I have carried out hardware checks which all report that the Hard Drive is fine.
I have attached the hard drive to another PC and I can see all the data on the drive without any problem.

*********************************
Finally, all through this text I have spoken about 1 (one) PC. In actual fact there are another 3 , all displaying very similar behaviour. In all respects they are individual machines and are not physically connected in any way whatsoever (inc WiFi).

Since June 2 when the first PC had problems the other three have also started freezing. The PCs are known as A,BC & D and at this point in time A & D cannot be started at all. If you switch the power on they get as far as the ENTER BIOS screen and as soon as that clears the screen goes blank.

Does any one have any idea what may be happening here ?




Avatar of nobus
nobus
Flag of Belgium image

I would start testing the ram with memtest86+ from :    http://www.memtest.org/

another thing to try is swapping the power supply

It sure looks like something hard, since you got it while booting from a cd too.

you can also diagnose by disconnecting devices, or disabling them in the bios.



I suppose it's some kind of hardware failure, too.

Test the memory as 'nobus' proposed. If the program will not show memory failures, clean the computers from dust. Maybe they get overheated. Check especially the front cover if there's dust. I have some Optiplex computers here and after a year I have a cloud of dust under the front cover.

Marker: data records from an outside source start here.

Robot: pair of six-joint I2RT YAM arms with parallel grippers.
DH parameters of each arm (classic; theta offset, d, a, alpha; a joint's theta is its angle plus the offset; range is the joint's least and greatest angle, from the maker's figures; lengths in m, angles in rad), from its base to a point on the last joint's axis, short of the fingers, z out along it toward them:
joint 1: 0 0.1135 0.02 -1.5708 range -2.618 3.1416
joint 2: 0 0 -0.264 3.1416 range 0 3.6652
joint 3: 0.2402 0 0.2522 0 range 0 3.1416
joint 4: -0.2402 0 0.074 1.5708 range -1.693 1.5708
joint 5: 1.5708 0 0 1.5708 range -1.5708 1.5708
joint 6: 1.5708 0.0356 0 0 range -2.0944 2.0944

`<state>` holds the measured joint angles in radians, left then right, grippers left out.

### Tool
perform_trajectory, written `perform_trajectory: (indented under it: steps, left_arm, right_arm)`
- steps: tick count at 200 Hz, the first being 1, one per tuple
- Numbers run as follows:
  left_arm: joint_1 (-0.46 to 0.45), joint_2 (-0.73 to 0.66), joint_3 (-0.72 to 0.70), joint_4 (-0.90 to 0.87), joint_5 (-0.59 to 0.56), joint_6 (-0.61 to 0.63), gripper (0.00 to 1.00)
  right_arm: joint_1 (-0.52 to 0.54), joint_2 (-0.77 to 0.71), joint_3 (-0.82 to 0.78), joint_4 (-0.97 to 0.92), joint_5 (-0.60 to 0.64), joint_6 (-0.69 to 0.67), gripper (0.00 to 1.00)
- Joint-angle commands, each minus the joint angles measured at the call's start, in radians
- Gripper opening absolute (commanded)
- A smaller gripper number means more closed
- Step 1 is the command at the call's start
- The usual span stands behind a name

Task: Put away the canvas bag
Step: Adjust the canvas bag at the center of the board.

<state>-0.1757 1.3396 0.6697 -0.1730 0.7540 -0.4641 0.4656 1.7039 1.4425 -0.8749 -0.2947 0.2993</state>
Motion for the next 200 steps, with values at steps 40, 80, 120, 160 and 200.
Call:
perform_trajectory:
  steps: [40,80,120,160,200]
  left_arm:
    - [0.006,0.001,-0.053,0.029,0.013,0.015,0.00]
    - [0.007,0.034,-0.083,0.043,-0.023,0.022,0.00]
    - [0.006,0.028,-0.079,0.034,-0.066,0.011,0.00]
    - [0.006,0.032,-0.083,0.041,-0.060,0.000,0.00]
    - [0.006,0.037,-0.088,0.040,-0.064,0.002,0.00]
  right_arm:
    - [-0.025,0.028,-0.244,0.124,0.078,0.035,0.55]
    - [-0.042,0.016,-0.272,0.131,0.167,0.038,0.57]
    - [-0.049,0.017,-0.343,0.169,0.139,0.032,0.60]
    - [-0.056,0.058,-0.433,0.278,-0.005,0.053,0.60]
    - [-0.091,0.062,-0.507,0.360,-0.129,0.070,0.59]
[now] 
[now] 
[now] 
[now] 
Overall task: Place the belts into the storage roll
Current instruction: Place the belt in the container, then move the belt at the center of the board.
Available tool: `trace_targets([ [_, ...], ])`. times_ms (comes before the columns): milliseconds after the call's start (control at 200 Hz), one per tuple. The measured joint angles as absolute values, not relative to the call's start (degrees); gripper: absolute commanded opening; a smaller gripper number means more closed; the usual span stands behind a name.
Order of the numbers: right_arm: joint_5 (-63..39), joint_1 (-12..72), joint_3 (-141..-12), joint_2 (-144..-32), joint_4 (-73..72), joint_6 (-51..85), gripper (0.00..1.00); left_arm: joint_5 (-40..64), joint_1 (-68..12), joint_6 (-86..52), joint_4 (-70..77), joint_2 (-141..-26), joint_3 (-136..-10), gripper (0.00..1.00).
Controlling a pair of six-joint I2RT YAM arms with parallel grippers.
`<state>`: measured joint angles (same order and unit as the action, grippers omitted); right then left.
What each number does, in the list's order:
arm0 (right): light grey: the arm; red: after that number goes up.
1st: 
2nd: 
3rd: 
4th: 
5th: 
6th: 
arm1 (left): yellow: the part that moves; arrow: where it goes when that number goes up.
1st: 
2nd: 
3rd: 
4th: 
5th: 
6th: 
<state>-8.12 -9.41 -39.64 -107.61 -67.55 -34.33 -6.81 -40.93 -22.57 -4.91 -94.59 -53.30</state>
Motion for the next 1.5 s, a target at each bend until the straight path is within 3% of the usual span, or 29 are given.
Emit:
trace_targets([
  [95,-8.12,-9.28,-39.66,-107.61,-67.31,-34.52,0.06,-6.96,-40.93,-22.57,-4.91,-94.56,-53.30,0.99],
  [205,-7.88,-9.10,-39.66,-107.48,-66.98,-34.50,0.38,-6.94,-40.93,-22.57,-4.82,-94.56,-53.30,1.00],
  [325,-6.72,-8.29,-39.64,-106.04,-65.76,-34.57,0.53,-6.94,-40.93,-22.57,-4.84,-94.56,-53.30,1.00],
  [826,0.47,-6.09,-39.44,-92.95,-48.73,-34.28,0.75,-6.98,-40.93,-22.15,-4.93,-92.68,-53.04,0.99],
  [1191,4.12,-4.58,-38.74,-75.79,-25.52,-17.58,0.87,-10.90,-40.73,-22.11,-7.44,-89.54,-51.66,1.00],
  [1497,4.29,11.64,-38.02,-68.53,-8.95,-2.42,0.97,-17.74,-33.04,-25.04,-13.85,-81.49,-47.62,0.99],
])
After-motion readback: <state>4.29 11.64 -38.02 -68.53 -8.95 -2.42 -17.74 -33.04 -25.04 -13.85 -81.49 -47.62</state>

If that all will not solve the problem... Do you have still warranty on the workstation?
Are the hard disk connected via scsi, please check the scsi controleer
Avatar of aphuk
aphuk

ASKER

>> JBlond
Machines are very clean as they are in a conditioned environment (IP65). Temperature is controlled and there is minimum dust.

>>1stITMAN  asked <Are the hard disk connected via scsi>
No, HD controller is IDE

>>nobus
Will download and try the memtest utility and let you know.
Will also try LINUX via knoppix

to All
Forgot to mention...
When I tried to take a Ghost image from one of the PC's I got the message
< Encountered NTFS volume with a logfile that has not been flushed (536)
NTFS problem detected (1969) >
well do the memtest anyway (good practice), then if you can still boot, do a scan disc for errors on the drive.
Try doing a disk check boot with win2k cd and then recovery console and then type chdsk /r
As you said that the problem appeared on four independent computers on the same date...
Did something special happen on that day? A voltage peak maybe...?

If the computers are still within the period of the guarantee, I would contact Dell and let them check at least one PC. I suppose there's something wrong with the mainboard, the CPU or the PSU.

I don't think that the RAM is faulty because then the PCs should show a different behaviour and not all the same.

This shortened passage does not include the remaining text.